How do local police-ICE collaborations work in practice and what agreements govern them?
Executive summary
Local police–ICE collaboration is built primarily on Section 287(g) of the Immigration and Nationality Act, under which ICE can delegate specified immigration-enforcement functions to trained state or local officers via memoranda of agreement; in practice that delegation takes distinct forms (jail models, warrant-service models, task‑force variants) that vary in authority, point of contact and operational scope [1] [2] [3]. The program has been rapidly expanded and incentivized by DHS and ICE, generating sharp debates about public‑safety gains, civil‑rights harms, local costs and police‑community trust [4] [5] [6].
1. Legal scaffolding: 287(g) and the memoranda that bind local agencies
The statutory hook is Section 287(g) of the INA, added by the 1996 law, which authorizes ICE to delegate certain immigration‑officer duties to state, local and tribal officers “under ICE direction and oversight,” and those delegations are implemented through memoranda of agreement (MOAs) that spell out which duties are authorized and what training and supervision are required [1] [7].
2. The models on the ground: jail, warrant‑service, and task‑force distinctions
ICE and partner trackers describe at least three practical models: the Jail Enforcement (or jail‑based) model, in which deputies screen, interview and process people booked into jails and may issue ICE hold requests; the Warrant Service Officer (WSO) model, which deputizes officers to execute ICE administrative warrants inside correctional facilities without full interrogation authority; and the Task Force model, the most expansive option that deputizes certified officers to identify, arrest, interrogate and transport suspected noncitizens in routine policing contexts [3] [2] [5].
3. Day‑to‑day mechanics: training, access, holds and information flows
Agreements require designated training and ICE supervision so officers can use immigration databases, interview inmates about citizenship, lodge administrative detainer/hold requests that can keep someone in custody up to 48 hours for ICE pickup, and—depending on the MOA—serve ICE warrants or directly arrest for immigration violations; ICE also maintains a Law Enforcement Assistance hub and templates for letters of interest and MOAs to streamline enrollment [7] [3] [2] [1].
4. Incentives, expansion and federal pressure
DHS and ICE have actively promoted and in some states even incentivized participation—offering reimbursement, performance awards and political pressure—leading to dramatic growth in partners (DHS announced more than 1,000 partnerships and ICE materials tout financial awards), while state laws in some places now require or push agencies to cooperate with ICE, changing the calculus for local chiefs and sheriffs [4] [8] [9].

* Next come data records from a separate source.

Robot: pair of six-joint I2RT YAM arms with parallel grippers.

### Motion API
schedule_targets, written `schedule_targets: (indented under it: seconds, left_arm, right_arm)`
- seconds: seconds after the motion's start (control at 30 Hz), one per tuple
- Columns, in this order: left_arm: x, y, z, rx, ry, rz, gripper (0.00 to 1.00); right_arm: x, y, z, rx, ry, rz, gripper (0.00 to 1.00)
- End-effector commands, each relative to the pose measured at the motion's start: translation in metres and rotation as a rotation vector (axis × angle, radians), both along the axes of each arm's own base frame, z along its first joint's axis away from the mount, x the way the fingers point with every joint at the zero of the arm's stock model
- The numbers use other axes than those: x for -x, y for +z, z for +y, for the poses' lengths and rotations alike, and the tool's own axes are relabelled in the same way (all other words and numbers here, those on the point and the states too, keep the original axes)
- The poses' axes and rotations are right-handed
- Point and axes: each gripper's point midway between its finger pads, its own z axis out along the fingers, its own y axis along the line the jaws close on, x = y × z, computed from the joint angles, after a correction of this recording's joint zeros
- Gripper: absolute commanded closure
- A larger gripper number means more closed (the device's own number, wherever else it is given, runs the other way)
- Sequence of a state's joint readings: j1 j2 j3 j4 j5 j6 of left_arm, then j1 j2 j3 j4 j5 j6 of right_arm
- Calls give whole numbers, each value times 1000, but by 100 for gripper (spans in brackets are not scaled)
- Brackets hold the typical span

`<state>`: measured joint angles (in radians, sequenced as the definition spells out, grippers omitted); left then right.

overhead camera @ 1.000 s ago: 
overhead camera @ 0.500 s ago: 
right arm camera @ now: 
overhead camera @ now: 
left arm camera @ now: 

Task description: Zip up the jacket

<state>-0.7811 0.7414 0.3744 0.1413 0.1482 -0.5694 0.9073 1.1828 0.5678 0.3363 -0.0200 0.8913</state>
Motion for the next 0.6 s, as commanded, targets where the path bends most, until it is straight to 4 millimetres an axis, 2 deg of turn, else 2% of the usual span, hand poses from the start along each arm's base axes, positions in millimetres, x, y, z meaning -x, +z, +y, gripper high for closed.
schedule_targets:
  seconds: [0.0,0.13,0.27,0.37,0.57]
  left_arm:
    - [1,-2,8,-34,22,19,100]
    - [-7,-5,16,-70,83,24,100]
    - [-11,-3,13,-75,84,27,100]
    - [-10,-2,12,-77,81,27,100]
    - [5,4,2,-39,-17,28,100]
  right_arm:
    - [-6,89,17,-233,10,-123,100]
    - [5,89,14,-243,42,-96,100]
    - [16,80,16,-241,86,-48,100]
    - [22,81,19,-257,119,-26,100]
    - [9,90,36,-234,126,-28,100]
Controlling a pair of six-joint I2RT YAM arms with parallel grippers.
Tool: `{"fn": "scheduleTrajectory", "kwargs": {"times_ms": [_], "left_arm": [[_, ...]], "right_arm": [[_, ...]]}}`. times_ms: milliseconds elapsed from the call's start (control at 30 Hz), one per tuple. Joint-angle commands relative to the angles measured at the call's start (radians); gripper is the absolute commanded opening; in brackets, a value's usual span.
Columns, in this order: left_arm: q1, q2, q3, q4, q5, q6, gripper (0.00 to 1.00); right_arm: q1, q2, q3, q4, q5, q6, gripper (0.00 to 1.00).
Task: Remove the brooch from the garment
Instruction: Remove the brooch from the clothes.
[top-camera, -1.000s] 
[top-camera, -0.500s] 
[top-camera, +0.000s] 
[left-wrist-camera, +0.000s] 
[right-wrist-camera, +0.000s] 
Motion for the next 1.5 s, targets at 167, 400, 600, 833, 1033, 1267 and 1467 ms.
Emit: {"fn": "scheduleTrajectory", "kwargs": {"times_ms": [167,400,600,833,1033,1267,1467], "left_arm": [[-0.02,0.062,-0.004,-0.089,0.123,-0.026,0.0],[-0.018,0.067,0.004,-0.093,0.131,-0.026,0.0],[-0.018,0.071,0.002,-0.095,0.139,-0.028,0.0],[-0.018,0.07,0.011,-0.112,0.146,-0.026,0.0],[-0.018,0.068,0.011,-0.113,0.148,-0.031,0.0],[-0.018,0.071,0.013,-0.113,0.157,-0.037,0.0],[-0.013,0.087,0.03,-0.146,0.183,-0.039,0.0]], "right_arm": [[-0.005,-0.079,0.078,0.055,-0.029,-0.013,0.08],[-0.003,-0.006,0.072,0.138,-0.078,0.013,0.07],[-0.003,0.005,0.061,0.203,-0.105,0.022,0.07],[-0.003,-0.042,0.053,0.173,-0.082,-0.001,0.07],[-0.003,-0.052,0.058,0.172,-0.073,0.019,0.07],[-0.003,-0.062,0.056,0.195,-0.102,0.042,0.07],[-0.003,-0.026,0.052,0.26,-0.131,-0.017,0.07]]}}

5. Outcomes, critiques and competing narratives
Independent analysts and advocacy groups contend that 287(g) has often targeted low‑level offenses, been costly to localities, and damaged police‑community trust—making victims and witnesses less likely to report crimes—while civil‑liberties organizations warn of racial profiling and misuse; ICE and DHS frame partnerships as tools to remove “the worst of the worst” and boost public safety, revealing an explicit policy agenda that prioritizes removals even as critics emphasize civil‑rights and policing tradeoffs [5] [6] [4] [9].
6. Oversight, limits and political controversy
MOAs and ICE oversight are the formal checks, and ICE says designated officers operate “under supervision,” yet past policy shifts have eliminated some guardrails (for example the 2012 discontinuation of some models and later reinstatements), and local resistance—city policies limiting cooperation, state laws curtailing ICE actions, and civil‑legal challenges—constitute the principal external constraints; reporting and watchdog groups continue to track enrollments and outcomes because formal federal oversight and transparency remain politically contested [5] [10] [11] [3].